→ Aim of the exercise
Please copy each line from the entries that contains the string "base".

Source data: Begin

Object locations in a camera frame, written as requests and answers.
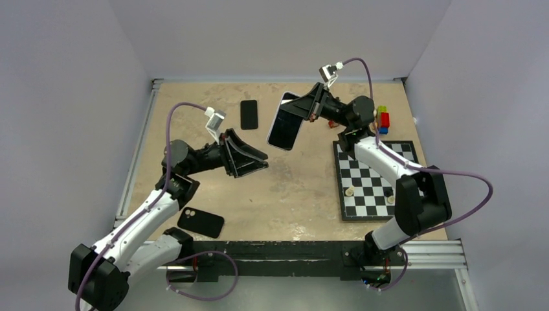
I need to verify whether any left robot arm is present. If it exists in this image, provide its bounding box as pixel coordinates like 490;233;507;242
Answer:
68;128;268;310

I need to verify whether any phone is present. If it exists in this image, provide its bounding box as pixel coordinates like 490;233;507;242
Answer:
267;92;303;151

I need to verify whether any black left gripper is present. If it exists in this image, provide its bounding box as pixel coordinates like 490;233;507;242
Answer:
184;128;267;177

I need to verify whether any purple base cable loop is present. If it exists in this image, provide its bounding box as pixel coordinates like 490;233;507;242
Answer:
166;250;239;302

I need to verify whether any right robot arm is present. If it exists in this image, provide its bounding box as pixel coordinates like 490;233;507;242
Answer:
278;83;452;264

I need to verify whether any black smartphone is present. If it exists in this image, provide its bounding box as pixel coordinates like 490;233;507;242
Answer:
240;100;258;130

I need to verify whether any black chess piece middle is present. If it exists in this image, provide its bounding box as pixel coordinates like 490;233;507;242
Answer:
383;187;394;198

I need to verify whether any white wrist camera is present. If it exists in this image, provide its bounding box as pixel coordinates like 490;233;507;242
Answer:
319;62;344;90
204;107;226;143

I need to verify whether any black white chessboard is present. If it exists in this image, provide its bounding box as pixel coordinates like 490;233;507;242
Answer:
332;141;395;222

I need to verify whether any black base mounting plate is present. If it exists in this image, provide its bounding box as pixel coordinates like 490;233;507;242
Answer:
169;240;406;284

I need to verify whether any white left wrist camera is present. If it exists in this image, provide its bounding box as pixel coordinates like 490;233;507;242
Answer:
204;107;226;143

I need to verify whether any colourful toy brick car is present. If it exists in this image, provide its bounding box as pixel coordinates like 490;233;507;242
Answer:
375;106;390;135

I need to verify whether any black phone case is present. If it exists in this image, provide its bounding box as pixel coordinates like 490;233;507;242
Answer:
177;207;225;238

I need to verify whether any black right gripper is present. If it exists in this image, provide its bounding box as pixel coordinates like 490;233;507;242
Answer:
280;82;353;129

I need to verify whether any white chess piece left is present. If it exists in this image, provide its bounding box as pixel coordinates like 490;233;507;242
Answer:
344;185;355;196

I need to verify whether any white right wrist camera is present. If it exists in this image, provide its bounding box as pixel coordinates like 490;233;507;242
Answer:
319;62;344;90

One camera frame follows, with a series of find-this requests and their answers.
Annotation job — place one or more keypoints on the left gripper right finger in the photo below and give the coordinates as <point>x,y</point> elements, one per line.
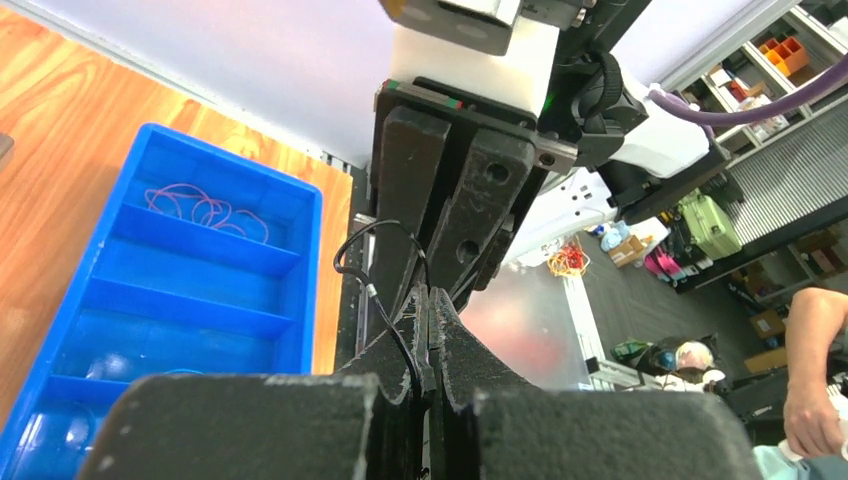
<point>488,422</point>

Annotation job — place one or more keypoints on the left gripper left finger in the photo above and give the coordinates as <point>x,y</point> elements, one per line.
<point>363,422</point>

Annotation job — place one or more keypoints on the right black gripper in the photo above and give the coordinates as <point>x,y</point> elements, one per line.
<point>412,120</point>

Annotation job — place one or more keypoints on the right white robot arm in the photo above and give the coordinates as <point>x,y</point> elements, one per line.
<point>662,157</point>

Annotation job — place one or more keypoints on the person's bare forearm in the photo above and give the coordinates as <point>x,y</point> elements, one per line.
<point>816,317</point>

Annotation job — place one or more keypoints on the person's bare hand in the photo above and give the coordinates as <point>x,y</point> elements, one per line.
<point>811,422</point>

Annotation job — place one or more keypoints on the blue plastic divided bin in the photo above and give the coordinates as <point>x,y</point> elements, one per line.
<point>202,262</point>

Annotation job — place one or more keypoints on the green suitcase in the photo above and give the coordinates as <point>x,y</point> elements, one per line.
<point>710,227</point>

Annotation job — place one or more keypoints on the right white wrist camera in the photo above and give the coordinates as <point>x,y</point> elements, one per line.
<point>499,50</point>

Source data: End

→ Worked solution
I need to verify whether any purple base cable loop is present. If it exists in this image, provide its bounding box as pixel coordinates like 490;233;507;242
I need to verify whether any black base mounting plate is present. If it exists in this image, provide its bounding box as pixel coordinates like 490;233;507;242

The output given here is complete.